Notes on Chapter 2 of Elmasri & Navathe (5th ed.)

Still Under Construction

2.1 Data Models, Schemas, and Instances

One fundamental characteristic of the database approach is that it provides some level of data abstraction by hiding details of data storage that are irrelevant to database users.

A data model —a collection of concepts that can be used to describe the conceptual/logical structure of a database— provides the necessary means to achieve this abstraction.

By structure is meant the data types, relationships, and constraints that should hold for the data.

Most data models also include a set of basic operations for specifying retrievals/updates.

Object-oriented data models include the idea of objects having behavior (i.e., applicable methods) being stored in the database (as opposed to purely "passive" data).

According to C.J. Date (one of the leading database experts), a data model is an abstract, self-contained, logical definition of the objects, operators, and so forth, that together constitute the abstract machine with which users interact. The objects allow us to model the structure of data; the operators allow us to model its behavior.

In the relational data model, data is viewed as being organized in two-dimensional tables comprised of tuples of attribute values. This model has operations such as Project, Select, and Join.

A data model is not to be confused with its implementation, which is a physical realization on a real machine of the components of the abstract machine that together constitute that model.

Logical vs. physical!!

There are other well-known data models that have been the basis for database systems. The best-known models pre-dating the relational model are the hierarchical (in which the entity types form a tree) and the network (in which the entity types and relationships between them form a graph).

Categories of Data Models (based on degree of abstractness):

high-level/conceptual: (e.g., ER model of Chapter 7 (Chapter 3 in older editions of the text)) provides a view close to the way users would perceive data; it uses concepts such as
- entity: real-world object or concept (e.g., student, employee, course, department, event)
- attribute: some property of interest describing an entity (e.g., height, age, color)
- relationship: an interaction among entities (e.g., a works-on relationship between an employee and a project; an enrolled-in relationship between a student and a course section)
representational/implementational: intermediate level of abstractness; example is relational data model (or the network model alluded to earlier). Also called record-based model.
low-level/physical: gives details as to how data is stored in computer system, such as record formats, orderings of records, access paths (indexes). (See Chapters 17-18.)

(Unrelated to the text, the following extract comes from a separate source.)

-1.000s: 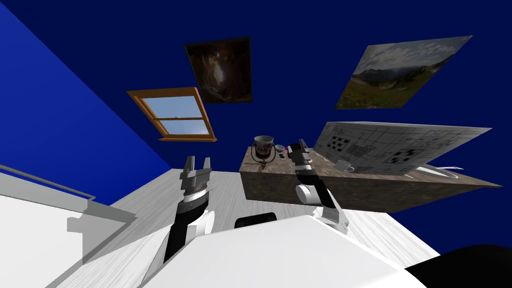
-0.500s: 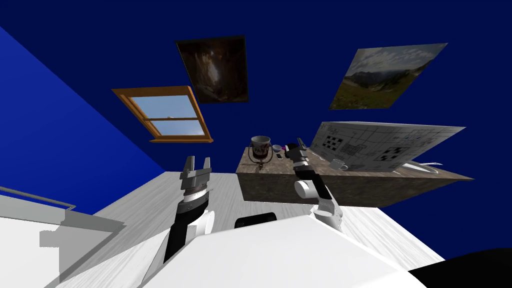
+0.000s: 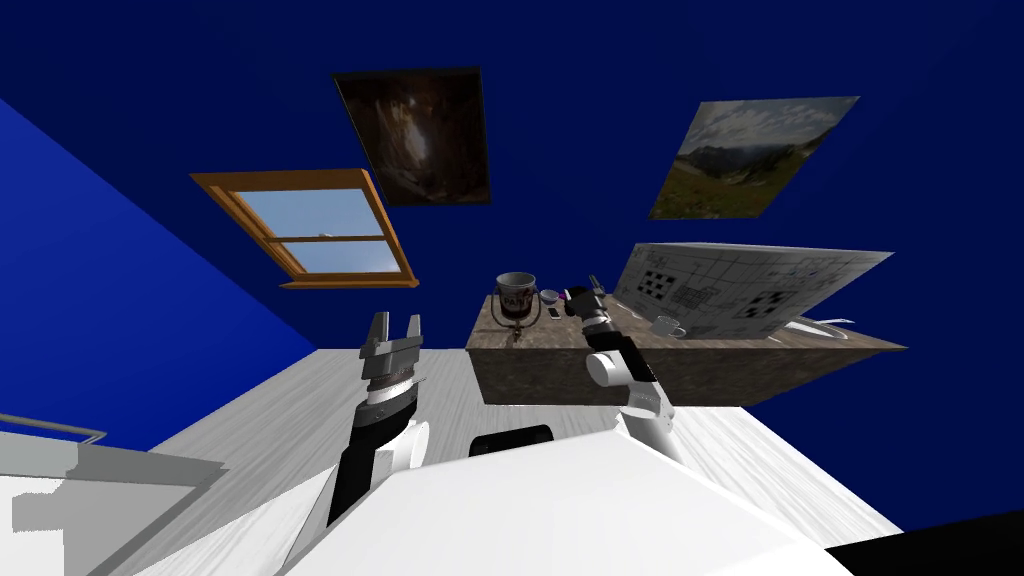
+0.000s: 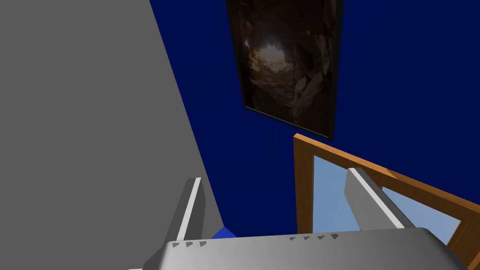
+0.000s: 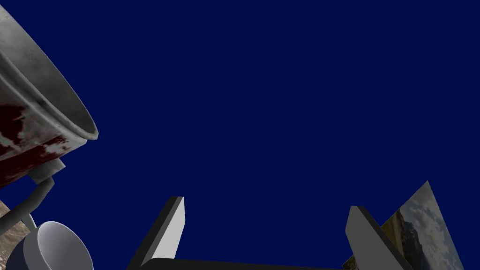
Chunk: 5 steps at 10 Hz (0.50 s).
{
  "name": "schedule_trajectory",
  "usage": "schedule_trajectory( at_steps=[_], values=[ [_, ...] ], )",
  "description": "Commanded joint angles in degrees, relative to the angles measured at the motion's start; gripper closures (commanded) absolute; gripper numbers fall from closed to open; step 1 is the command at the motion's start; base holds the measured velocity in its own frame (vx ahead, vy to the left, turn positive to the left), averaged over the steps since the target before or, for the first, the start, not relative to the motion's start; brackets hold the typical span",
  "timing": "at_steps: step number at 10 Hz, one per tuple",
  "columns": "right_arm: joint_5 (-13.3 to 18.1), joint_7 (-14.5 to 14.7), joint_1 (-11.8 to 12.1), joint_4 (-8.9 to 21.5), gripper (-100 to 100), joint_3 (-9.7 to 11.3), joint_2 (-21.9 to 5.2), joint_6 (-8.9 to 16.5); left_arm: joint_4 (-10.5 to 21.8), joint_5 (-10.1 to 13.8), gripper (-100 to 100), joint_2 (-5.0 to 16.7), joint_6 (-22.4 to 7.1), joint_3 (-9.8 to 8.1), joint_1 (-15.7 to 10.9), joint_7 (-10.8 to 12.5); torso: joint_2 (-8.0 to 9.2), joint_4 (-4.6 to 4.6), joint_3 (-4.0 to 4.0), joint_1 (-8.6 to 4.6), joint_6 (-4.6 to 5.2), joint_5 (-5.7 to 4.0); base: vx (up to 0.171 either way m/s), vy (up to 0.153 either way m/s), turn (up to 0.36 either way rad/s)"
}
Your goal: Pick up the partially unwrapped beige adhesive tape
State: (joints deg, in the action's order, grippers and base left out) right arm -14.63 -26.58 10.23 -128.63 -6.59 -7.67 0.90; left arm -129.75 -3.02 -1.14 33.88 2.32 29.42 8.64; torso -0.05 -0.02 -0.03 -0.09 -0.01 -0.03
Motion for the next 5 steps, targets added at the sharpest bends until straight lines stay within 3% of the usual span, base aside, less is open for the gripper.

2.1.2: Schemas, Instances, and Database State

One must distinguish between the description of a database and the database itself. The former is called the database schema, which is specified during design and is not expected to change often. (See Figure 2.1, p. 32, for schema diagram for relational UNIVERSITY database.)

In a typical database, frequently changes are made to data items stored therein. The data in the database at a particular time is called the state of the database, or a snapshot.

Application requirements change occasionally, which is one of the reasons why software maintenance is important. On such occasions, a change to a database's schema may be called for. An example would be to add a Date_of_Birth field/attribute to the STUDENT table. Making changes to a database schema is known as schema evolution. Most modern DBMS's support schema evolution operations that can be applied while a database is operational.

2.2 DBMS Architecture and Data Independence

2.2.1: Three-Schema Architecture: (See Figure 2.2, page 34.) This idea was first described by the ANSI/SPARC committee in late 1970's. The goal is to separate (i.e., insert layers of "insulation" between) user applications and the physical database. C.J. Date points out that it is an ideal that few, if any, real-life DBMS's achieve fully.

internal level: has an internal/physical schema that describes the physical storage structure of the database using a low-level data model)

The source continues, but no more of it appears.